> **Work item**
In the entries that follow, how many lines hold the string "Segment"? Give only that number.

> **Dataset records**
====

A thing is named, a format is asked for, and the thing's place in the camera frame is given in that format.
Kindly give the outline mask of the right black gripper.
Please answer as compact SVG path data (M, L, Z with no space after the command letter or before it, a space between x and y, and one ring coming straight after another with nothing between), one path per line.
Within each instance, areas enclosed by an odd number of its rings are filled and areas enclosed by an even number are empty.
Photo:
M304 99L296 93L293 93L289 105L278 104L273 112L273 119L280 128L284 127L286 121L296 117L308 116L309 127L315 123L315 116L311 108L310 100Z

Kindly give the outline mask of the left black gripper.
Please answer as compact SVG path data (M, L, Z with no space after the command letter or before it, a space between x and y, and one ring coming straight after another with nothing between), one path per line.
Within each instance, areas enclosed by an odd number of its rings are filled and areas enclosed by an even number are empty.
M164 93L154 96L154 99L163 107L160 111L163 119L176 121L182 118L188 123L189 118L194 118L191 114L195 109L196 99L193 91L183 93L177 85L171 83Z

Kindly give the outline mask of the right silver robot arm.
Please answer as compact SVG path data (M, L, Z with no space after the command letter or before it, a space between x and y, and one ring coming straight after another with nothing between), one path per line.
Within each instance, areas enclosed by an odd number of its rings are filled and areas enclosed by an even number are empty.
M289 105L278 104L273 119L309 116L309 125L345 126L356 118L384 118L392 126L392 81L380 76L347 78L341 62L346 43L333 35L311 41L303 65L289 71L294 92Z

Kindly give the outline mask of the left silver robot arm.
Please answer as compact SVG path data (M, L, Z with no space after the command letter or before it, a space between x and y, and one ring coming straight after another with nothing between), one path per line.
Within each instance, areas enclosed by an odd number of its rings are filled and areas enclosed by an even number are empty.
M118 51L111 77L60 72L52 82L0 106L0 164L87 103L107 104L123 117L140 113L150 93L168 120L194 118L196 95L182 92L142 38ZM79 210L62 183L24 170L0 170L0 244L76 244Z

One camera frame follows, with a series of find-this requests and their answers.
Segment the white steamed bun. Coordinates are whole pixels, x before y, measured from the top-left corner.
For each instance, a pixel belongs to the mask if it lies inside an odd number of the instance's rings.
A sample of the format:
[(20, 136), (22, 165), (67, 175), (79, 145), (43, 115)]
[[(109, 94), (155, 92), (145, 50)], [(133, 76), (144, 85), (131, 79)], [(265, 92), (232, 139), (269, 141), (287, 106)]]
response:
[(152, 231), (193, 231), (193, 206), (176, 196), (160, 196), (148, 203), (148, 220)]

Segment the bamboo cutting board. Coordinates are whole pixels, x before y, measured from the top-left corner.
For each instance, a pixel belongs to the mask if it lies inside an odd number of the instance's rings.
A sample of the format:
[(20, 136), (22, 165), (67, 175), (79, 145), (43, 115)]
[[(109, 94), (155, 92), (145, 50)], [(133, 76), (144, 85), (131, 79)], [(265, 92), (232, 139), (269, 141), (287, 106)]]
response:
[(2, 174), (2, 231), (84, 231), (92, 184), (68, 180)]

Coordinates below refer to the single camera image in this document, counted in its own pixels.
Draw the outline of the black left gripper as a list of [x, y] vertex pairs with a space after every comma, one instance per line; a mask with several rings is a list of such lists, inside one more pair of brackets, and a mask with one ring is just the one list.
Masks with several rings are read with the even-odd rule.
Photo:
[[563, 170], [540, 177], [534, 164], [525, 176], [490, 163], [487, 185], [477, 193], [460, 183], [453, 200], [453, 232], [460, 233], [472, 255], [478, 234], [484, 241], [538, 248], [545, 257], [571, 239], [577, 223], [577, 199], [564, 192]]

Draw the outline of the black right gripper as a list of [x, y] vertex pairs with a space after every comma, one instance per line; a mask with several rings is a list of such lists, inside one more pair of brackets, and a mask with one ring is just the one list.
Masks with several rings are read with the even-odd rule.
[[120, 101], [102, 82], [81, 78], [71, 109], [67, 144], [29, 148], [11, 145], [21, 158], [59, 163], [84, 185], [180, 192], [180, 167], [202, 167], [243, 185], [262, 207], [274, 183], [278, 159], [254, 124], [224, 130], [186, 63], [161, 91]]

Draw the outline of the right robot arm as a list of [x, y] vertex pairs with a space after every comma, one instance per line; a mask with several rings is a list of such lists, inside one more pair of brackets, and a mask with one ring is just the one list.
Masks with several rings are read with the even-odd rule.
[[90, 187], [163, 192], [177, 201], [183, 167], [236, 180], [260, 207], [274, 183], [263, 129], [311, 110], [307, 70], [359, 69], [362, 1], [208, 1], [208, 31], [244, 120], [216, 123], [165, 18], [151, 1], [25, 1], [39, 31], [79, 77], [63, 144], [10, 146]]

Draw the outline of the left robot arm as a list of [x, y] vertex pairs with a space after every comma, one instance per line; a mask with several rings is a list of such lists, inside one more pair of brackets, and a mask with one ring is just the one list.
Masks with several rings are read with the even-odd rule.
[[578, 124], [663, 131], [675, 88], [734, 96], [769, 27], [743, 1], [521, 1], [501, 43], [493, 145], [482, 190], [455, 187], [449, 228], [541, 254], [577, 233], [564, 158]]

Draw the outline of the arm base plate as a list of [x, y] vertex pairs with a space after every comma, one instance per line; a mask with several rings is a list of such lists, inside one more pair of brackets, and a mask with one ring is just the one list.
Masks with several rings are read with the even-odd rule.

====

> **Exercise answer**
2